OK, thanks Jon. That is clear enough. You are right on all counts, I think. I 
would think that Russell and Frege come out as rationalists (my version) on 
this account, but Peirce does not (on these grounds at least). That would put 
Peirce closer to my position than I could argue for previously, though I 
suspected it. I was strongly influenced by reading Peirce as an undergrad, 
though I did it without guidance and paid more attention to how it influenced 
my own thinking than to what the correct interpretation of Peirce was. My 1984 
PhD thesis refers to Peirce as an influence, but I am a bit cagey on this, and 
remarked in a footnote that it depended on how Peirce was interpreted. People 
like Nicholas Rescher and Hilary Putnam were also influenced by Peirce, but 
drew some conclusions diametrically opposite to what I was arguing. Our 2007 
book, Every Thing Must Go, opens with a Peircean positivism that is also 
present in my thesis (not to be confused with either that of Comte or the 
Logical Positivists like A.J. Ayer, which are considerably more strict in 
rejecting metaphysics). The only paper I have published from my thesis so far 
was titled “Pragmatic Incommensurability”, a take on Kuhn. Both Kuhn and 
Phillip Kitcher praised it, but a number of more radical idealists were more 
critical. My own approach lends itself to naturalism rather than the 
anti-psychologism you mention, which I tend to associate with rationalism. 
Another place I deviate from Russell, but perhaps not Peirce, if you are right.



John Collier

Professor Emeritus, UKZN

http://web.ncf.ca/collier



> -----Original Message-----

> From: Jon Awbrey [mailto:jawb...@att.net]

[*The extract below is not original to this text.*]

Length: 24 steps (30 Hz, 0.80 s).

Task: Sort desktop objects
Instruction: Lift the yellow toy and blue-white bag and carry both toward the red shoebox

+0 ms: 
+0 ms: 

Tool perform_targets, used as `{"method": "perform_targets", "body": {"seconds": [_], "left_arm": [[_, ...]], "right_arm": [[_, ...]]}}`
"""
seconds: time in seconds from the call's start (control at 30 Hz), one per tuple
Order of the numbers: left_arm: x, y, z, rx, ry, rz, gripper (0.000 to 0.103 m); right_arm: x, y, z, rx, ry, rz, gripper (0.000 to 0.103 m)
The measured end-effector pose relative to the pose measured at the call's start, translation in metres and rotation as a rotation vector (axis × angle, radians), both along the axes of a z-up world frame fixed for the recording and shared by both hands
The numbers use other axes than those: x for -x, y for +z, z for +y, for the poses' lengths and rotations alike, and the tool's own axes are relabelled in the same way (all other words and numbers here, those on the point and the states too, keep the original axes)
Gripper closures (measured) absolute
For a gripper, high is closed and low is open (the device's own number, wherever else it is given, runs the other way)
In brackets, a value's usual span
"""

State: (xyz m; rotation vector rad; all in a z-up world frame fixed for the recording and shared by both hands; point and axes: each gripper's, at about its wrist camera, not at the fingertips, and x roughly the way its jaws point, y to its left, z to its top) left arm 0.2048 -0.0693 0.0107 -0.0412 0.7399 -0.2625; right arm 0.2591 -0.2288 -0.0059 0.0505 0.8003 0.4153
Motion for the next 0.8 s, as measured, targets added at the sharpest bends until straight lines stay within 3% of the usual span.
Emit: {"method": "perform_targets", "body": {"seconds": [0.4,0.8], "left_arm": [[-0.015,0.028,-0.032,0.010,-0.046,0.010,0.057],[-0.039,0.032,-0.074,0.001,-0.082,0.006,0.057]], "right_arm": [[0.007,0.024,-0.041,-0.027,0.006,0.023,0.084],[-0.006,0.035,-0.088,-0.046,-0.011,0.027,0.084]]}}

> Sent: Thursday, 19 November 2015 5:27 PM

> To: John Collier

> Cc: biosemiot...@lists.ut.ee; PEIRCE-L

> Subject: Re: Terms, Propositions, Arguments

>

> John, all,

>

> This is just one of those points I've been pressing for the last quarter of a

> century or so, for example, if I may append a self-quotation:

>

> <QUOTE>

>

> Peirce's claim that his definition of a sign involves no reference to human

> thought means no necessary reference.

> The adjective "nonpsychological" that he often attaches to this conception of

> signs and logic is not intended to be exclusive of human thought but to

> expand the scope of the concepts beyond it (Peirce, NE 4, 21).  The prefix

> "non"

> is better read as an acronym for "not of necessity," and is commonly used in

> mathematical discourse in just this way.

> It extends the use of a concept into wider domains than the paradigm cases

> upon which our original intuitions were formed.

>

> </QUOTE>

>

> Awbrey, J.L., and Awbrey, S.M. (Autumn 1995), “Interpretation as Action :

> The Risk of Inquiry”, _Inquiry : Critical Thinking Across the Disciplines_ 
> 15(1),

> 40–52.

> Archive:

> https://web.archive.org/web/19970626071826/http://chss.montclair.edu/in<https://web.archive.org/web/19970626071826/http:/chss.montclair.edu/inquiry/fall95/awbrey.html>

> quiry/fall95/awbrey.html<https://web.archive.org/web/19970626071826/http:/chss.montclair.edu/inquiry/fall95/awbrey.html>

> Journal:

> https://www.pdcnet.org/inquiryct/content/inquiryct_1995_0015_0001_0040<https://www.pdcnet.org/inquiryct/content/inquiryct_1995_0015_0001_0040_0052>

> _0052<https://www.pdcnet.org/inquiryct/content/inquiryct_1995_0015_0001_0040_0052>

> Online:

> https://www.academia.edu/1266493/Interpretation_as_Action_The_Risk_o<https://www.academia.edu/1266493/Interpretation_as_Action_The_Risk_of_Inquiry>

> f_Inquiry<https://www.academia.edu/1266493/Interpretation_as_Action_The_Risk_of_Inquiry>

>

> Peirce's non-psychological definition of logic as formal (= normative)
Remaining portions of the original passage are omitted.